GVT continue d’alimenter les discussions entre Vivendi et Telecom Italia
Vivendi n’est officiellement pas vendeur de son opérateur brésilien de télécoms. Mais l’insistance des acheteurs pourrait le faire changer d’avis. Alors que Telefonica a déposé début août un projet d’offre de rachat de GVT pour un montant de 6,7 milliards d’euros, Telecom Italia explore un peu plus la possibilité d’une contre-attaque. Le groupe italien souhaiterait ainsi préserver ses intérêts au Brésil où il est le numéro deux de la téléphonie mobile derrière la filiale locale de Telefonica. Il est soutenu en cela par le gouvernement italien qui a vu dans le mouvement de Telefonica, le premier actionnaire de Telecom Italia, une opération hostile.

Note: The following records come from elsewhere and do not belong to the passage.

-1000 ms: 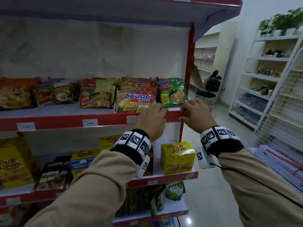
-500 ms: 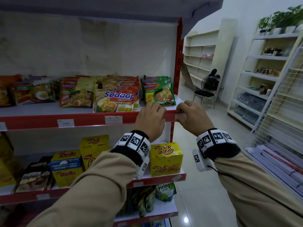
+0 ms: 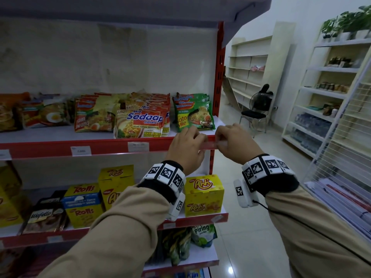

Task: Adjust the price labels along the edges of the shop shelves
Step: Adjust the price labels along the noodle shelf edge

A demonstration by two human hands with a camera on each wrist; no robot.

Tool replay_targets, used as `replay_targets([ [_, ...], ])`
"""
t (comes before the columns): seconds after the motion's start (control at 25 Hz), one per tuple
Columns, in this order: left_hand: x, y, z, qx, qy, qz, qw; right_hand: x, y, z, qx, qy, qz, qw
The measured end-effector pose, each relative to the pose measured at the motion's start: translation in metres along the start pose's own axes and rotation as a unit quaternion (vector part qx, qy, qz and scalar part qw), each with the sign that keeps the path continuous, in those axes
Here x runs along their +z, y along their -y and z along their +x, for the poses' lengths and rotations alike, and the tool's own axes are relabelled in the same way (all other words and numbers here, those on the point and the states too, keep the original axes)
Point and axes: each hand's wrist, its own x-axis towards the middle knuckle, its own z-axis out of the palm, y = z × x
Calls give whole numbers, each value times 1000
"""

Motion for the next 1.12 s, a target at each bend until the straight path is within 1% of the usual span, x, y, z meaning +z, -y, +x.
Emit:
replay_targets([
  [0.08,3,0,0,-9,-9,-36,999,-5,-2,1,14,-5,72,997],
  [0.12,3,1,1,-19,-14,-57,998,-7,-3,1,23,-28,126,991],
  [0.16,4,3,1,-30,-20,-81,996,-9,-3,0,37,-60,189,979],
  [0.24,4,5,3,-56,-31,-130,989,-11,-2,0,77,-117,322,937],
  [0.36,3,4,4,-80,-45,-175,980,-6,4,0,132,-141,468,862],
  [0.4,3,3,4,-84,-51,-181,978,-3,8,-1,146,-142,491,847],
  [0.44,3,2,4,-87,-60,-186,977,-1,11,-2,156,-141,498,841],
  [0.56,4,3,5,-86,-78,-193,974,4,18,-8,150,-124,504,842],
  [0.6,4,3,5,-84,-74,-189,975,5,19,-9,140,-117,497,848],
  [0.64,4,4,5,-83,-68,-183,977,4,19,-10,122,-116,469,867],
  [0.68,4,4,4,-83,-61,-177,979,3,18,-10,98,-120,415,897],
  [0.72,3,5,4,-81,-55,-169,981,2,16,-10,71,-123,344,928],
  [0.76,2,5,4,-78,-49,-160,983,0,15,-9,47,-120,274,953],
  [0.8,0,5,3,-72,-43,-150,985,-2,14,-7,33,-115,223,968],
  [0.84,-1,5,3,-66,-36,-138,988,-4,13,-5,29,-113,200,973],
  [0.88,-3,6,2,-59,-30,-126,990,-5,12,-4,33,-119,204,971],
  [1.0,-8,7,0,-60,-22,-101,993,-5,7,1,51,-152,242,957],
  [1.12,-10,8,-1,-83,-10,-113,990,1,6,2,54,-126,230,964],
])
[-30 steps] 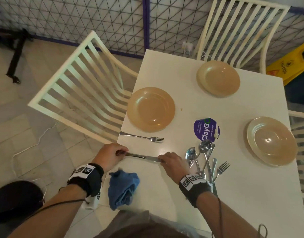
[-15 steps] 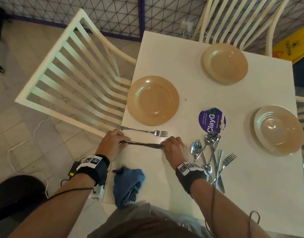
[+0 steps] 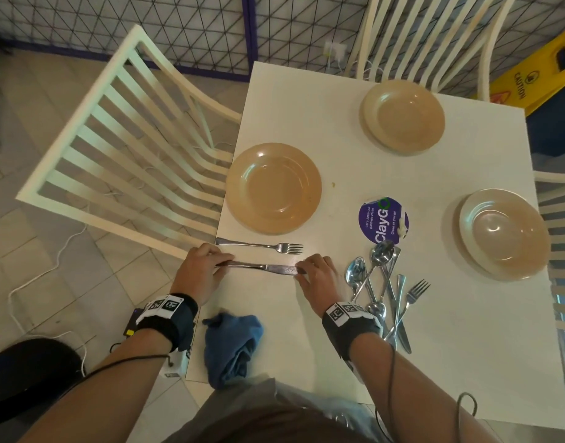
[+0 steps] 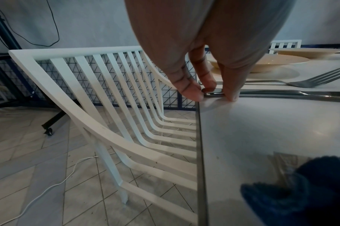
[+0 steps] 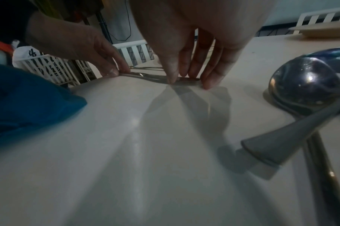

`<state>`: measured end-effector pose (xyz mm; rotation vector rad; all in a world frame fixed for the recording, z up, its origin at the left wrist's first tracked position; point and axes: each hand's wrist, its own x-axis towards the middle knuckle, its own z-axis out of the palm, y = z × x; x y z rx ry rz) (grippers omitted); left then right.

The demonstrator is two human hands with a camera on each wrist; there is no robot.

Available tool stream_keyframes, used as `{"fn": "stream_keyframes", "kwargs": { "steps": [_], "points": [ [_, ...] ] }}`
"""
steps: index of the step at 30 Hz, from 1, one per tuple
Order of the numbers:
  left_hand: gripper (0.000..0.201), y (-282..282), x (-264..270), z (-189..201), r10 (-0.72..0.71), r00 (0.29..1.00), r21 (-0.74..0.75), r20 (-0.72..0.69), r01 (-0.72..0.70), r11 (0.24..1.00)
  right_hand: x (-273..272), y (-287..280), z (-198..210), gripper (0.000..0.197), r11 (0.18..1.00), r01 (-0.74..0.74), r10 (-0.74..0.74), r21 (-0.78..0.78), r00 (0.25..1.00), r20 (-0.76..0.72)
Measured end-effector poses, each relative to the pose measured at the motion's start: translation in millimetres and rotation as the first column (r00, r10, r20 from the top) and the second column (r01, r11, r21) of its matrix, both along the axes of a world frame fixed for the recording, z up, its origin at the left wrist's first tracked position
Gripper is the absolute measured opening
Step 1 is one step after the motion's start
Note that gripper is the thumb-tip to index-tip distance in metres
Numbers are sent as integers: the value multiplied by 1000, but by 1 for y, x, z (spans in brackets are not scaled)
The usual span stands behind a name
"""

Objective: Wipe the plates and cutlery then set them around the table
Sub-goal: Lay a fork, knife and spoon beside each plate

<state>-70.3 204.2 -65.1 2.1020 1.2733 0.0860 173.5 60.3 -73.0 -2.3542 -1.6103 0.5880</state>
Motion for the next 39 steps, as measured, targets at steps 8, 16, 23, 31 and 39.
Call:
{"fn": "stream_keyframes", "kwargs": {
  "steps": [8, 16, 23, 31, 39],
  "points": [
    [28, -7, 10, 21, 35, 998, 10, -56, -34, 999, 16, -25, 12, 24, 990, 136, -128, 47, 982, -141],
    [21, -46, 72, 64, -15, 997, -59, 77, 19, 998, 70, -86, 27, 16, 883, 467, -453, 43, 872, -186],
    [15, -91, 141, 68, -148, 981, -149, 128, 166, 975, 106, -107, 18, 28, 758, 575, -626, -307, 774, -96],
    [20, -146, 176, 79, -223, 975, -202, 20, 223, 954, 119, -91, -1, 28, 732, 520, -638, -440, 750, -176],
    [23, -177, 188, 94, -218, 974, -146, -59, 208, 967, 140, -103, 15, 42, 800, 387, -547, -457, 784, -293]
  ]
}}
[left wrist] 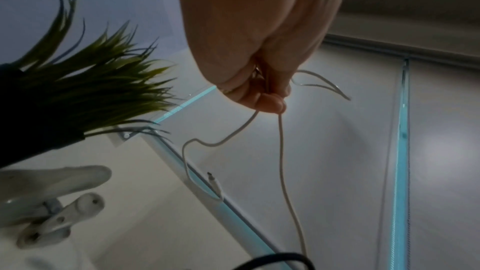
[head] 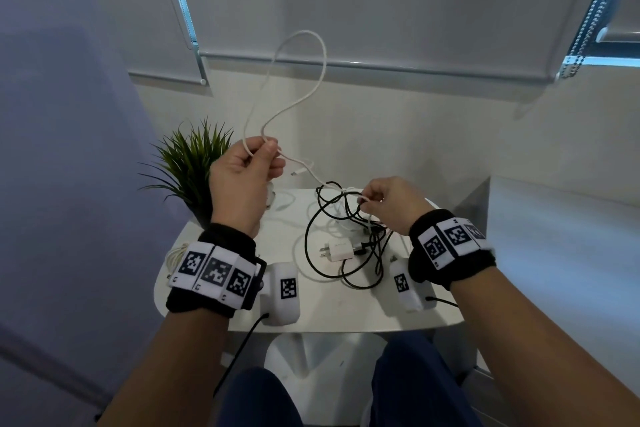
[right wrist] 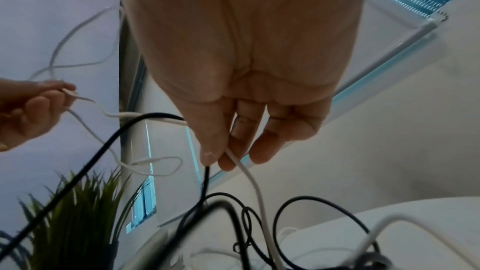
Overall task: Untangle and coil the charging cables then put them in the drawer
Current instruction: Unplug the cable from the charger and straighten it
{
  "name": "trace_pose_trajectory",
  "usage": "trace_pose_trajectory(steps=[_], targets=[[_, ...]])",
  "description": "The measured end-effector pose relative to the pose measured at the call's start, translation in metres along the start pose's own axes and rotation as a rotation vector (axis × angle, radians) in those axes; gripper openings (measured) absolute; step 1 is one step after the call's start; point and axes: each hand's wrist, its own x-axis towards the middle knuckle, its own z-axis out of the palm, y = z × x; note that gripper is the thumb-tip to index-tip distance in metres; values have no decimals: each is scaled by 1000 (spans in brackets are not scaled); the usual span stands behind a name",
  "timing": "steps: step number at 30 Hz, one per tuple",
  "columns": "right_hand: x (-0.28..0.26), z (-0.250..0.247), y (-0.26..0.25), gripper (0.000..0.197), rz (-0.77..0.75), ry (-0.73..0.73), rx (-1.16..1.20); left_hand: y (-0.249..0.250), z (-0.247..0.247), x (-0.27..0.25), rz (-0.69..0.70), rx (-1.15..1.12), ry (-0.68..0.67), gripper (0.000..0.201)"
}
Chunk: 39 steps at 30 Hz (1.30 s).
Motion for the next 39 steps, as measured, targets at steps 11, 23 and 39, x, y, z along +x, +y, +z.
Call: trace_pose_trajectory(steps=[11,23,39], targets=[[4,-1,13,6,109,-3,23,7,-19,16,85,-2,98,12],[1,-3,3,35,62,127,249,-9,-10,6,51,167,6,21],[-10,-7,-13,24,1,245,588,-12,-10,-5,-11,197,27,21]])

Selon la presse italienne, Marco Patuano, l’administrateur délégué de l’opérateur italien, a discuté personnellement de son projet hier avec Vincent Bolloré, le président du conseil de surveillance de Vivendi. Ce dernier connaît bien le monde des affaires italien. Il détient un peu plus de 8% du capital de la banque Mediobanca. Les deux groupes ne font pas de commentaires. Vivendi avait indiqué début août que son conseil de surveillance examinerait l’offre non sollicitée de Telefonica lors de sa réunion du 28 août, destinée initialement à approuver les résultats semestriels.
Selon le quotidien Il Messaggero, Marco Patuano pousse à une alliance capitalistique et financière entre GVT et la filiale mobile de Telecom Italia au Brésil, TIM Participacoes. Le montage ressemblerait à celui proposé par Telefonica, avec une augmentation de capital à la clé et une entrée de Vivendi au capital de Telecom Italia. «Etant donné l’offre à 6,7 milliards d’euros de Telefonica sur GVT, nous pensons que TI aura vraisemblablement besoin d’une augmentation de capital conséquente pour financer une offre concurrente», indique Citigroup, dans la limite de 10% du capital.
Ce paiement en actions Telecom Italia n’est pas forcément bien vu pour Vivendi. Il ferait ressurgir autour du groupe «le spectre du conglomérat sans stratégie ni direction claire», avec la décote qui va avec, redoutent les analystes de Bernstein. A moins, élaborent-ils, que Telecom Italia ne serve à faire la courte échelle au groupe pour monter au capital de Mediaset Premium, l’activité de télévision payante de la société de Silvio Berlusconi. Ce qui ne manquerait pas toutefois de compliquer les relations avec Telefonica, le partenaire espagnol de Mediaset.